RECORDS PROVIDED »
════════════════════
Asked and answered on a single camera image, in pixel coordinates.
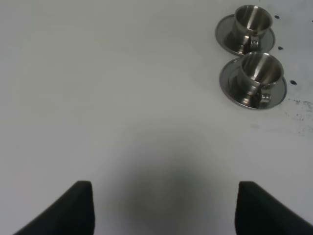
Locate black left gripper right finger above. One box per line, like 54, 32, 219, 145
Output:
235, 181, 313, 235

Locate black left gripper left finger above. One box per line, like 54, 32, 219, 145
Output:
16, 181, 94, 235

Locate near stainless steel saucer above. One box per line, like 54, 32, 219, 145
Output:
220, 58, 288, 110

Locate stainless steel saucer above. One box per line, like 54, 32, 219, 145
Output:
215, 14, 275, 56
220, 58, 288, 110

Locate near stainless steel teacup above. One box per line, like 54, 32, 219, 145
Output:
237, 52, 284, 103

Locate stainless steel teacup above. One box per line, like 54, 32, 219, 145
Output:
237, 52, 284, 103
231, 5, 272, 51

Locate far stainless steel saucer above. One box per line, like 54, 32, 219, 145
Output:
215, 14, 275, 56

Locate far stainless steel teacup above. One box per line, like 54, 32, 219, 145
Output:
231, 5, 272, 51

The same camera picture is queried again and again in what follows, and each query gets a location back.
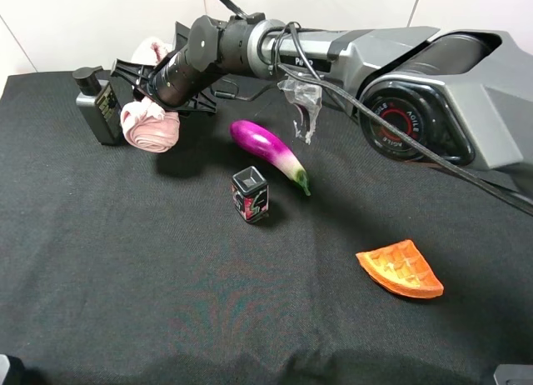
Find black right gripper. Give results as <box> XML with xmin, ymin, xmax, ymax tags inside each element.
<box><xmin>110</xmin><ymin>20</ymin><xmax>240</xmax><ymax>117</ymax></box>

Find pink towel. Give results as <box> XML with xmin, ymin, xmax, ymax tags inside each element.
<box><xmin>120</xmin><ymin>37</ymin><xmax>180</xmax><ymax>153</ymax></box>

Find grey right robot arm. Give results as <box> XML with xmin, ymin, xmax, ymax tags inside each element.
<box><xmin>112</xmin><ymin>13</ymin><xmax>532</xmax><ymax>173</ymax></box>

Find black pump dispenser bottle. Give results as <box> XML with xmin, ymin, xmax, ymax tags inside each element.
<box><xmin>72</xmin><ymin>66</ymin><xmax>123</xmax><ymax>146</ymax></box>

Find purple toy eggplant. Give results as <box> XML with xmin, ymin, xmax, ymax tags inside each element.
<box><xmin>230</xmin><ymin>120</ymin><xmax>311</xmax><ymax>196</ymax></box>

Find small black patterned tin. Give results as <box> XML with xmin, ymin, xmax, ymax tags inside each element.
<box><xmin>232</xmin><ymin>166</ymin><xmax>269</xmax><ymax>223</ymax></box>

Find clear plastic wrap scrap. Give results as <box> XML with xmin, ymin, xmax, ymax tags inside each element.
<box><xmin>277</xmin><ymin>78</ymin><xmax>322</xmax><ymax>145</ymax></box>

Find black table cloth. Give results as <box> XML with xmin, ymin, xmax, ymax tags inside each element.
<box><xmin>1</xmin><ymin>72</ymin><xmax>532</xmax><ymax>384</ymax></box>

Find orange toy waffle slice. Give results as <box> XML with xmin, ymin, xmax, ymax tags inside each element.
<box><xmin>356</xmin><ymin>239</ymin><xmax>444</xmax><ymax>299</ymax></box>

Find grey right base corner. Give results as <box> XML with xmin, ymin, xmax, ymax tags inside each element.
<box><xmin>493</xmin><ymin>364</ymin><xmax>533</xmax><ymax>385</ymax></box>

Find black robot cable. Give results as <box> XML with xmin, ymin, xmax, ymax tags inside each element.
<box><xmin>205</xmin><ymin>0</ymin><xmax>533</xmax><ymax>218</ymax></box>

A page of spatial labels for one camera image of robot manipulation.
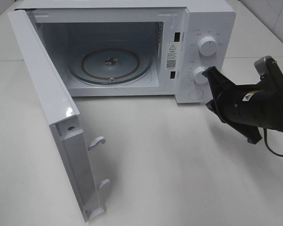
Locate white microwave knob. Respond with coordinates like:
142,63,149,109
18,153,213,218
193,66,208,84
198,35,217,57

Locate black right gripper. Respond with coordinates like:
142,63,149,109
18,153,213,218
202,66,283,144

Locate white microwave door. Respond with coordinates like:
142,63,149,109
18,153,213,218
8,10,110,222

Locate white microwave oven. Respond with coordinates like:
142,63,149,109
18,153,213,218
14,0,236,104

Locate glass microwave turntable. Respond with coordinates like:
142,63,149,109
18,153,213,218
68,48,152,85

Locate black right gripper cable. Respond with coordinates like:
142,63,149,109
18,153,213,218
263,128,283,157

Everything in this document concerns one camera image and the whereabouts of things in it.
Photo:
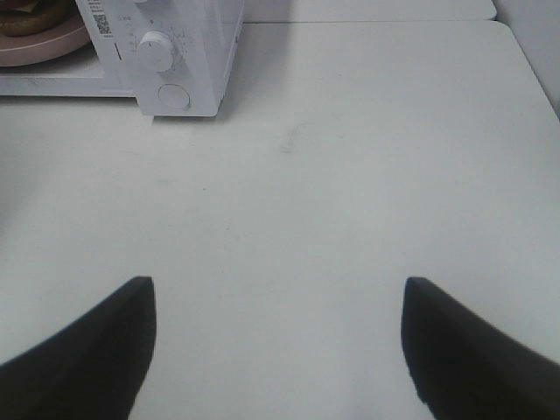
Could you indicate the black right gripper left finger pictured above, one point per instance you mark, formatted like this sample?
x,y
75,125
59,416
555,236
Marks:
x,y
91,369

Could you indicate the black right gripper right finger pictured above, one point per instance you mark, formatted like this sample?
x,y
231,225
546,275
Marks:
x,y
465,368

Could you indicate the pink round plate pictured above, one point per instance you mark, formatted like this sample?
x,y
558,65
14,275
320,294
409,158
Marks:
x,y
47,45

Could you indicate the burger with lettuce and cheese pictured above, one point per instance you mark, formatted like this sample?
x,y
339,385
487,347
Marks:
x,y
23,18

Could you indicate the lower white microwave knob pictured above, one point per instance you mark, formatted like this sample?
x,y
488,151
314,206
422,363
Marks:
x,y
155,51

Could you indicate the white microwave oven body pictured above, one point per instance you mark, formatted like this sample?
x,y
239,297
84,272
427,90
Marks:
x,y
205,38

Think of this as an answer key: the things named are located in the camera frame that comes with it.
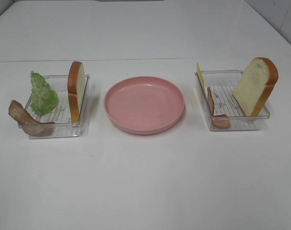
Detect clear plastic tray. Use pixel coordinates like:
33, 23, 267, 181
18, 74, 90, 139
195, 70, 270, 131

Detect brown bacon strip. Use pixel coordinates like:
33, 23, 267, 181
8, 100, 54, 137

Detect right clear plastic tray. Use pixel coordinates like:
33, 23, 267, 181
195, 70, 270, 131

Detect pink round plate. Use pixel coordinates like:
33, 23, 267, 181
104, 76, 185, 135

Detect left clear plastic tray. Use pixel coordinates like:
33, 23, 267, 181
18, 74, 90, 139

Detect green lettuce leaf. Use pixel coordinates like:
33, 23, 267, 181
30, 71, 59, 115

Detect bread slice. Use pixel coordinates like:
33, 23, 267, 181
67, 61, 86, 123
233, 57, 279, 116

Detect yellow cheese slice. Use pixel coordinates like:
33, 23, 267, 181
197, 63, 207, 96

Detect pink ham bacon slice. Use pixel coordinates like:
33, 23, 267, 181
207, 87, 231, 129

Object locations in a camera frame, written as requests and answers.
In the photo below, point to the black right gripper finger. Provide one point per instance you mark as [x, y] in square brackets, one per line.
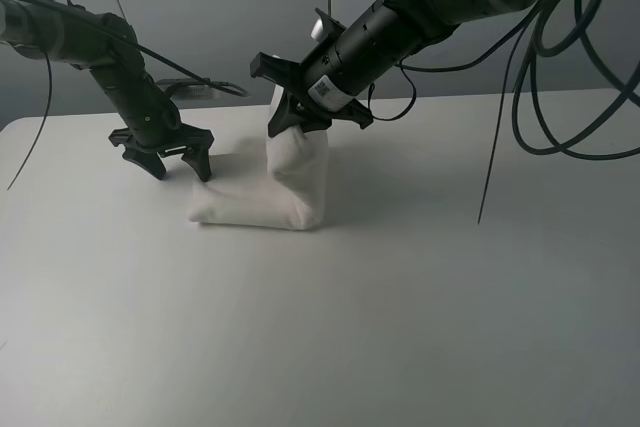
[287, 113]
[313, 123]

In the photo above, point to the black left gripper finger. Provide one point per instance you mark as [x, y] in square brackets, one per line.
[197, 157]
[150, 163]

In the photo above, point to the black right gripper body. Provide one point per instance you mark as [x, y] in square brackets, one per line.
[288, 75]

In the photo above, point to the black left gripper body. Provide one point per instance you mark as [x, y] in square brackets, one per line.
[188, 141]

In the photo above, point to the white towel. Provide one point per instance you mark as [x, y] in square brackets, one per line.
[277, 182]

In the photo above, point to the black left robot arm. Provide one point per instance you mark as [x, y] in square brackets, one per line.
[50, 31]

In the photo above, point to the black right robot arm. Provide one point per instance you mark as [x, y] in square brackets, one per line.
[347, 60]

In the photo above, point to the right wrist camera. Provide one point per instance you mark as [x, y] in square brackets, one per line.
[326, 27]
════════════════════
EXERCISE INSTRUCTIONS » If the word "bacon" is on a line above, return that line.

RESULT OF THIS TASK »
Detect brown bacon strip. Use pixel coordinates like:
Detect pink ham bacon slice. Use pixel coordinates like:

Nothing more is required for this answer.